(Beginning of DATA RECORDS)

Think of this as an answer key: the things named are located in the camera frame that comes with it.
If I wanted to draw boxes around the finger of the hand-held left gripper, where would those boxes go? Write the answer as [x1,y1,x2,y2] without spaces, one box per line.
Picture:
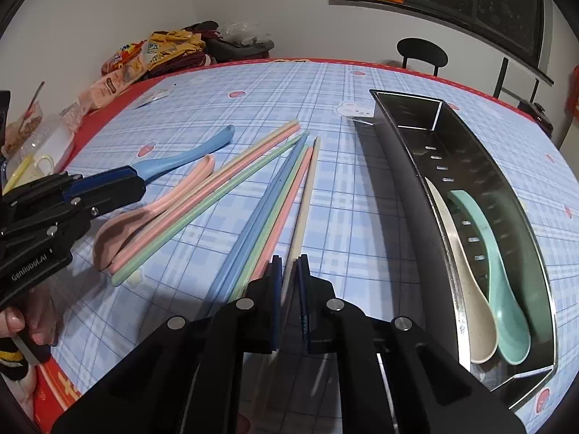
[0,175,146,254]
[2,167,139,211]

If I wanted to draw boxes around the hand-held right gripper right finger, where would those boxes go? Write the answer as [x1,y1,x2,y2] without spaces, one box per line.
[296,254,528,434]

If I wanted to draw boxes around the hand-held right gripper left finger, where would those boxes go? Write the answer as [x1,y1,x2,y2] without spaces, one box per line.
[51,255,281,434]

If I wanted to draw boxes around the pink spoon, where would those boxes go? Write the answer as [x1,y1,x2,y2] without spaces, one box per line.
[93,154,217,274]

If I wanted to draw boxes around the green chopstick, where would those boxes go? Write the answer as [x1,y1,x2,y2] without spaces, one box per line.
[230,142,314,303]
[110,131,312,288]

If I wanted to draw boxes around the pink chopstick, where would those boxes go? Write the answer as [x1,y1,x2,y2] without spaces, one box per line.
[109,122,303,276]
[251,145,316,283]

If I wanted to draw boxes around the blue spoon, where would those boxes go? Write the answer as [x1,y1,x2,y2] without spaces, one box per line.
[131,124,237,187]

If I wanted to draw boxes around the beige chopstick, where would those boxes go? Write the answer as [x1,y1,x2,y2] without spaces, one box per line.
[131,120,299,236]
[277,136,322,315]

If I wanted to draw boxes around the stainless steel utensil tray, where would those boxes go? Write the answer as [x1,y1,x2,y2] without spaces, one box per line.
[368,88,558,412]

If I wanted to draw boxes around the person's left forearm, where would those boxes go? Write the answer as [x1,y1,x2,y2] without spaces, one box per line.
[0,337,52,421]

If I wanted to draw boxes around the person's left hand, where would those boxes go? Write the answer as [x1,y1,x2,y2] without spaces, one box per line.
[0,287,59,346]

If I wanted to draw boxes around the bubble wrap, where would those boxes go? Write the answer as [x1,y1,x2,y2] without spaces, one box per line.
[61,102,86,129]

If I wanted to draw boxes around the blue plaid red-edged tablecloth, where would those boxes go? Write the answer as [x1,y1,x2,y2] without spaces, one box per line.
[29,56,579,434]

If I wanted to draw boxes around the pink packet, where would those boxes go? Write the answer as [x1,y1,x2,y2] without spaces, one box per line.
[79,70,150,111]

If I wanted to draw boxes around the clear food container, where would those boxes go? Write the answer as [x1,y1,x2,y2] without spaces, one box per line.
[2,81,46,159]

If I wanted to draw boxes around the small white wrapper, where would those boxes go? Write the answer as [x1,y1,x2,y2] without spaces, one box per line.
[136,89,173,109]

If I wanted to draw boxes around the orange snack bag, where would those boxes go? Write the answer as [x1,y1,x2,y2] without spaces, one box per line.
[102,41,148,75]

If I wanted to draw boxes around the yellow maroon clothes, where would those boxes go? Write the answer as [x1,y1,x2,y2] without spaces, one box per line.
[149,31,209,77]

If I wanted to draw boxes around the beige spoon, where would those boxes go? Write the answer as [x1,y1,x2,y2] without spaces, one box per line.
[424,176,499,365]

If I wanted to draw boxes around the dark clothes pile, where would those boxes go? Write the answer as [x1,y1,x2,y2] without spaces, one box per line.
[190,20,274,61]

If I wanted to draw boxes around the clear plastic bag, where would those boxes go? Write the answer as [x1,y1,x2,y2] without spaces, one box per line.
[221,22,272,46]

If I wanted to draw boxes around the green spoon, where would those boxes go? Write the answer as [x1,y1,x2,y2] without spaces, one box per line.
[448,189,532,367]

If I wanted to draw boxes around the black round-back chair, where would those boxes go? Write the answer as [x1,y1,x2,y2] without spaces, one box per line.
[396,37,449,77]

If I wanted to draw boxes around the black appliance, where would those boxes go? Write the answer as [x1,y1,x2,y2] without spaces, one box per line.
[518,99,555,136]

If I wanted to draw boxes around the black windowsill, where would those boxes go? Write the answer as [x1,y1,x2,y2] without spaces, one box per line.
[330,0,555,86]

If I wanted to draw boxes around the black chair frame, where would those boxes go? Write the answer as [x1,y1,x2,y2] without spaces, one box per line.
[493,58,541,102]

(End of DATA RECORDS)

All of the entries above should be retyped exactly, with the pictures left out.

EXERCISE RESPONSE:
Think of this as an answer key: the things named are located in the camera frame that comes with it.
If I wanted to draw boxes around the finger of the hand-held left gripper, where would those boxes go? Write the answer as [x1,y1,x2,y2] without spaces, one box per line.
Picture:
[0,175,146,254]
[2,167,139,211]

If I wanted to draw boxes around the hand-held right gripper right finger, where would those boxes go? Write the answer as [x1,y1,x2,y2] without spaces, one box per line.
[296,254,528,434]

If I wanted to draw boxes around the hand-held right gripper left finger, where would those boxes go? Write the answer as [x1,y1,x2,y2] without spaces, one box per line.
[51,255,281,434]

If I wanted to draw boxes around the pink spoon, where would those boxes go? Write the answer as [x1,y1,x2,y2] without spaces, one box per line.
[93,154,217,274]

If I wanted to draw boxes around the green chopstick, where would those boxes go? Write the answer as [x1,y1,x2,y2] without spaces, one box per line.
[230,142,314,303]
[110,131,312,288]

If I wanted to draw boxes around the pink chopstick, where would those boxes go? Write the answer as [x1,y1,x2,y2] without spaces, one box per line.
[109,122,303,276]
[251,145,316,283]

If I wanted to draw boxes around the blue spoon, where would those boxes go? Write the answer as [x1,y1,x2,y2] without spaces, one box per line.
[131,124,237,187]

If I wanted to draw boxes around the beige chopstick, where would those boxes go? Write the answer as [x1,y1,x2,y2] without spaces, one box per line.
[131,120,299,236]
[277,136,322,315]

If I wanted to draw boxes around the stainless steel utensil tray, where would those boxes go? Write the answer as [x1,y1,x2,y2] without spaces, one box per line.
[368,88,558,412]

If I wanted to draw boxes around the person's left forearm, where would those boxes go? Write the answer as [x1,y1,x2,y2] without spaces, one box per line.
[0,337,52,421]

If I wanted to draw boxes around the person's left hand, where would those boxes go? Write the answer as [x1,y1,x2,y2] without spaces, one box per line.
[0,287,59,346]

If I wanted to draw boxes around the bubble wrap, where would those boxes go? Write the answer as [x1,y1,x2,y2] without spaces, one box per line.
[61,102,86,129]

If I wanted to draw boxes around the blue plaid red-edged tablecloth, where would those boxes go? Write the answer as [x1,y1,x2,y2] without spaces, one box per line.
[29,56,579,434]

If I wanted to draw boxes around the pink packet, where would those boxes go? Write the answer as [x1,y1,x2,y2] without spaces, one box per line.
[79,70,150,111]

If I wanted to draw boxes around the clear food container, where would those boxes go? Write the answer as [x1,y1,x2,y2] without spaces, one box per line.
[2,81,46,159]

If I wanted to draw boxes around the small white wrapper, where would those boxes go? Write the answer as [x1,y1,x2,y2] without spaces, one box per line.
[136,89,173,109]

If I wanted to draw boxes around the orange snack bag, where would those boxes go? Write the answer as [x1,y1,x2,y2] without spaces, one box per line.
[102,41,148,75]

If I wanted to draw boxes around the yellow maroon clothes, where would those boxes go? Write the answer as [x1,y1,x2,y2] without spaces, one box per line.
[149,31,209,77]

If I wanted to draw boxes around the beige spoon, where would those boxes go? Write the answer as [x1,y1,x2,y2] without spaces, one box per line.
[424,176,499,365]

If I wanted to draw boxes around the dark clothes pile, where would those boxes go? Write the answer as [x1,y1,x2,y2] without spaces, one box per line.
[190,20,274,61]

If I wanted to draw boxes around the clear plastic bag, where would those boxes go? Write the answer as [x1,y1,x2,y2] without spaces, one box per line.
[221,22,272,46]

If I wanted to draw boxes around the green spoon, where would those boxes go? Write the answer as [x1,y1,x2,y2] without spaces, one box per line.
[448,189,532,367]

If I wanted to draw boxes around the black round-back chair, where would those boxes go? Write the answer as [x1,y1,x2,y2] without spaces, one box per line.
[396,37,449,77]

If I wanted to draw boxes around the black appliance, where would those boxes go? Write the answer as [x1,y1,x2,y2] without spaces, one box per line.
[518,99,555,136]

If I wanted to draw boxes around the black windowsill, where would those boxes go? Write the answer as [x1,y1,x2,y2] without spaces, one box per line.
[330,0,555,86]

If I wanted to draw boxes around the black chair frame, where would those boxes go? Write the answer as [x1,y1,x2,y2] without spaces, one box per line.
[493,58,541,102]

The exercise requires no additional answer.